Required work: The copy you print must match the listing exactly, with its pictures removed.

Collected data:
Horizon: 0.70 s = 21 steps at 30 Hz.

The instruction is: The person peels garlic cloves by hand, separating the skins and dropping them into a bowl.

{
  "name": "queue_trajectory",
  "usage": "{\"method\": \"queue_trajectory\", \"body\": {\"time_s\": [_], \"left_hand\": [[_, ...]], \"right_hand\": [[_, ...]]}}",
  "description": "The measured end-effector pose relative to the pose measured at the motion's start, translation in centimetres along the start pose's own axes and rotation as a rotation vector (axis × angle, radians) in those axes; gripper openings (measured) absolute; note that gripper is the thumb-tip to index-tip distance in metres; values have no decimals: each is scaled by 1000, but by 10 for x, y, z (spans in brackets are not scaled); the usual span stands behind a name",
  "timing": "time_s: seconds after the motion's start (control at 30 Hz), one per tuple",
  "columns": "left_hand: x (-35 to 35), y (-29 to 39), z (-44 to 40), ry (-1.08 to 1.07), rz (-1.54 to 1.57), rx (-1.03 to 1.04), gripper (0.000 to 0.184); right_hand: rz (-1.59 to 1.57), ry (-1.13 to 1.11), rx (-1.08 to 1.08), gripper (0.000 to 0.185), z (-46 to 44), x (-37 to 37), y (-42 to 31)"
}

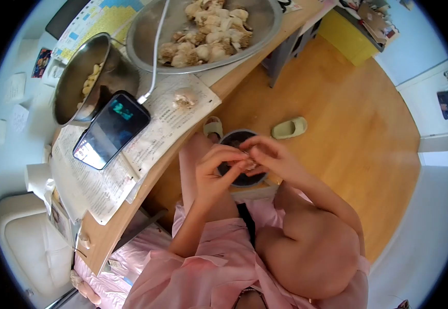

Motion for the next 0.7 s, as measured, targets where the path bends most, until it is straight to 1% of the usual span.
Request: {"method": "queue_trajectory", "body": {"time_s": [0.07, 0.1, 0.2, 0.33, 0.43, 0.53, 0.7], "left_hand": [[1, 6, -2, -50, -150, 116, 16], [2, 8, -3, -86, -154, 113, 17], [2, 14, -2, -135, -191, 184, 17], [1, 22, 1, -28, -250, 190, 23], [5, 29, 6, -2, -565, 327, 27], [8, 35, 13, 74, -788, 469, 27], [3, 32, 12, 61, -694, 446, 25]], "right_hand": [[-103, -26, 195, 29, 6, -2, 10], [-8, -54, 189, 31, 7, -5, 12], [2, -86, 172, 29, 6, -7, 14], [-28, -56, 131, 26, 6, -5, 11], [-46, 1, 138, 24, 5, -8, 12], [-58, 46, 153, 23, 5, -12, 15], [-78, 41, 187, 23, 4, -10, 15]]}}
Point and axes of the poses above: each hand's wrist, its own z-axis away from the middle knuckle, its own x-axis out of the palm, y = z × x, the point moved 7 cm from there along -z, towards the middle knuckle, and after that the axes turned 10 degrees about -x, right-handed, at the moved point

Solved exercise:
Horizon: 0.70 s = 21 steps at 30 Hz.

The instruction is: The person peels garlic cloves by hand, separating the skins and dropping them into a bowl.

{
  "name": "queue_trajectory",
  "usage": "{\"method\": \"queue_trajectory\", \"body\": {\"time_s\": [_], \"left_hand\": [[_, ...]], \"right_hand\": [[_, ...]]}}",
  "description": "The measured end-effector pose relative to the pose measured at the motion's start, translation in centimetres along the start pose's own axes and rotation as a rotation vector (axis × angle, radians) in those axes; gripper openings (measured) absolute; note that gripper is the thumb-tip to index-tip distance in metres; values have no decimals: each is scaled by 1000, but by 10 for x, y, z (spans in brackets are not scaled); the usual span stands behind a name",
  "timing": "time_s: seconds after the motion's start (control at 30 Hz), one per tuple",
  "columns": "left_hand: x (-35 to 35), y (-29 to 39), z (-44 to 40), ry (-1.08 to 1.07), rz (-1.54 to 1.57), rx (-1.03 to 1.04), gripper (0.000 to 0.184); right_hand: rz (-1.59 to 1.57), ry (-1.13 to 1.11), rx (-1.08 to 1.08), gripper (0.000 to 0.185), z (-46 to 44), x (-37 to 37), y (-42 to 31)"
}


Motion for the next 0.7 s, as measured, targets where the path bends most, until it is straight to 1% of the usual span.
Request: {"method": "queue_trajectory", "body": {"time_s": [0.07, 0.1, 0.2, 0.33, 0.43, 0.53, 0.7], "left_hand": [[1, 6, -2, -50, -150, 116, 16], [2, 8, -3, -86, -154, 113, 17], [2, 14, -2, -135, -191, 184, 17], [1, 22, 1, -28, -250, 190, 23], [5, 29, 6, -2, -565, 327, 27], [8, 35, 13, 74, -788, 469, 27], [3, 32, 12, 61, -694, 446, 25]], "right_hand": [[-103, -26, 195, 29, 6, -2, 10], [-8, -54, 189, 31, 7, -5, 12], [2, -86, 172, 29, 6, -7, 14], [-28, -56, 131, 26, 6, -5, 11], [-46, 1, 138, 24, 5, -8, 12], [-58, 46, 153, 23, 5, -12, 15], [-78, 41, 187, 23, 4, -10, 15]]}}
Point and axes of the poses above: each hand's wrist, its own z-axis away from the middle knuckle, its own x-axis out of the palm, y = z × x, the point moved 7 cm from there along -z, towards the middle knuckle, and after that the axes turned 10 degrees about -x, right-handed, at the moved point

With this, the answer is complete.